Output, word for word, every line from the start of the listing down to and including the line that contains "Numbers run as"; include nothing else.
————————
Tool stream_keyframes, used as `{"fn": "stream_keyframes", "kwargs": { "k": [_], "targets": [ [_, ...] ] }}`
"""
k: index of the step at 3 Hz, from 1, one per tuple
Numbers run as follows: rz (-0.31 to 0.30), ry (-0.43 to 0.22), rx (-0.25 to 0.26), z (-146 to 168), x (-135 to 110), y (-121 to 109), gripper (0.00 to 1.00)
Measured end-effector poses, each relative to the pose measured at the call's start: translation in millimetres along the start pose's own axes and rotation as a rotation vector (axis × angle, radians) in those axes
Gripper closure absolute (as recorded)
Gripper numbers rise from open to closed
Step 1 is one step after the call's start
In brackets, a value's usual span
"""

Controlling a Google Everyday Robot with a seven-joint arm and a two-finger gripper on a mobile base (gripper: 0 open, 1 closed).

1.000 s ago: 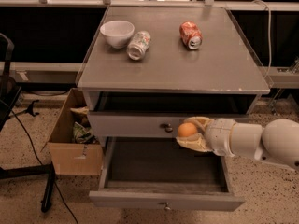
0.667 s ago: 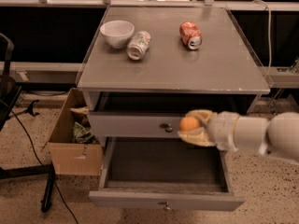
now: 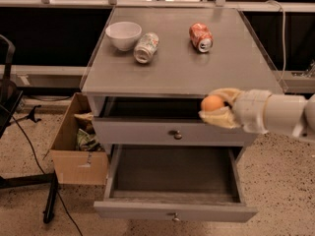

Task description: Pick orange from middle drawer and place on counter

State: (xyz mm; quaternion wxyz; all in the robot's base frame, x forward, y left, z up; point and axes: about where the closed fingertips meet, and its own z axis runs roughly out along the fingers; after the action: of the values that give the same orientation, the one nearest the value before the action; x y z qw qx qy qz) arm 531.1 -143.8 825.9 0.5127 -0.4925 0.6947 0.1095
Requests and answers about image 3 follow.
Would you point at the white ceramic bowl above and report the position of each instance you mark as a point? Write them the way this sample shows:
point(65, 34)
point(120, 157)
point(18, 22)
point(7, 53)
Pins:
point(123, 35)

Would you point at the grey drawer cabinet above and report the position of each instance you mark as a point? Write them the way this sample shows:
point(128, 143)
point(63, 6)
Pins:
point(172, 86)

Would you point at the green snack bag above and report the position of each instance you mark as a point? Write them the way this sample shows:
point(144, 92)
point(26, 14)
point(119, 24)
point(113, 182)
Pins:
point(86, 141)

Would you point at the closed grey top drawer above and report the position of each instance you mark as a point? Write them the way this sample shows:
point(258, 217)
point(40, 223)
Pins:
point(111, 131)

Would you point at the orange soda can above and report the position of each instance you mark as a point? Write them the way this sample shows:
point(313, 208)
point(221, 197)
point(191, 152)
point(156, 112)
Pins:
point(201, 37)

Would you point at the brown cardboard box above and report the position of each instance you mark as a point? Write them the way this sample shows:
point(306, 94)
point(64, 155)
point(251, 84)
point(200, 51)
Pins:
point(74, 166)

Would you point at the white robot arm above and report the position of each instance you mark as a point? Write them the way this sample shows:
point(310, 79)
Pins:
point(289, 115)

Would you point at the metal drawer knob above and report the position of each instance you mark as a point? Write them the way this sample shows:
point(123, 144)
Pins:
point(174, 216)
point(175, 134)

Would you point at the metal top drawer knob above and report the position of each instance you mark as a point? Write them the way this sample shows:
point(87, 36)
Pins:
point(175, 134)

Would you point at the open grey middle drawer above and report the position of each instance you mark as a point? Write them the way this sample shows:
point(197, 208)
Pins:
point(199, 183)

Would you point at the black chair base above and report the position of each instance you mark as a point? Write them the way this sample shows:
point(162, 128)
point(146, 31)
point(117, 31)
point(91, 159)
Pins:
point(10, 98)

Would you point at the orange fruit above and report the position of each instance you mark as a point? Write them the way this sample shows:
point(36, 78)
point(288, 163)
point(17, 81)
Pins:
point(212, 103)

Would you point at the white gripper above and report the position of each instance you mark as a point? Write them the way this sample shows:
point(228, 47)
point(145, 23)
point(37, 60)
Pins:
point(251, 110)

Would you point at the silver green soda can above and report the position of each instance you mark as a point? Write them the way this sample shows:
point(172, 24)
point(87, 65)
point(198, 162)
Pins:
point(146, 47)

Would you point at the metal middle drawer knob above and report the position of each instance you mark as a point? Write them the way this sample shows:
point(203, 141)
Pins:
point(174, 216)
————————
▶ [Answer]
Tool stream_keyframes, used as `{"fn": "stream_keyframes", "kwargs": { "k": [_], "targets": [ [_, ...] ] }}`
"""
k: index of the step at 3 Hz, from 1, one per tuple
Numbers run as follows: rz (-0.31 to 0.30), ry (-0.43 to 0.22), rx (-0.25 to 0.26), z (-146 to 168), x (-135 to 110), y (-121 to 109), gripper (0.00 to 1.00)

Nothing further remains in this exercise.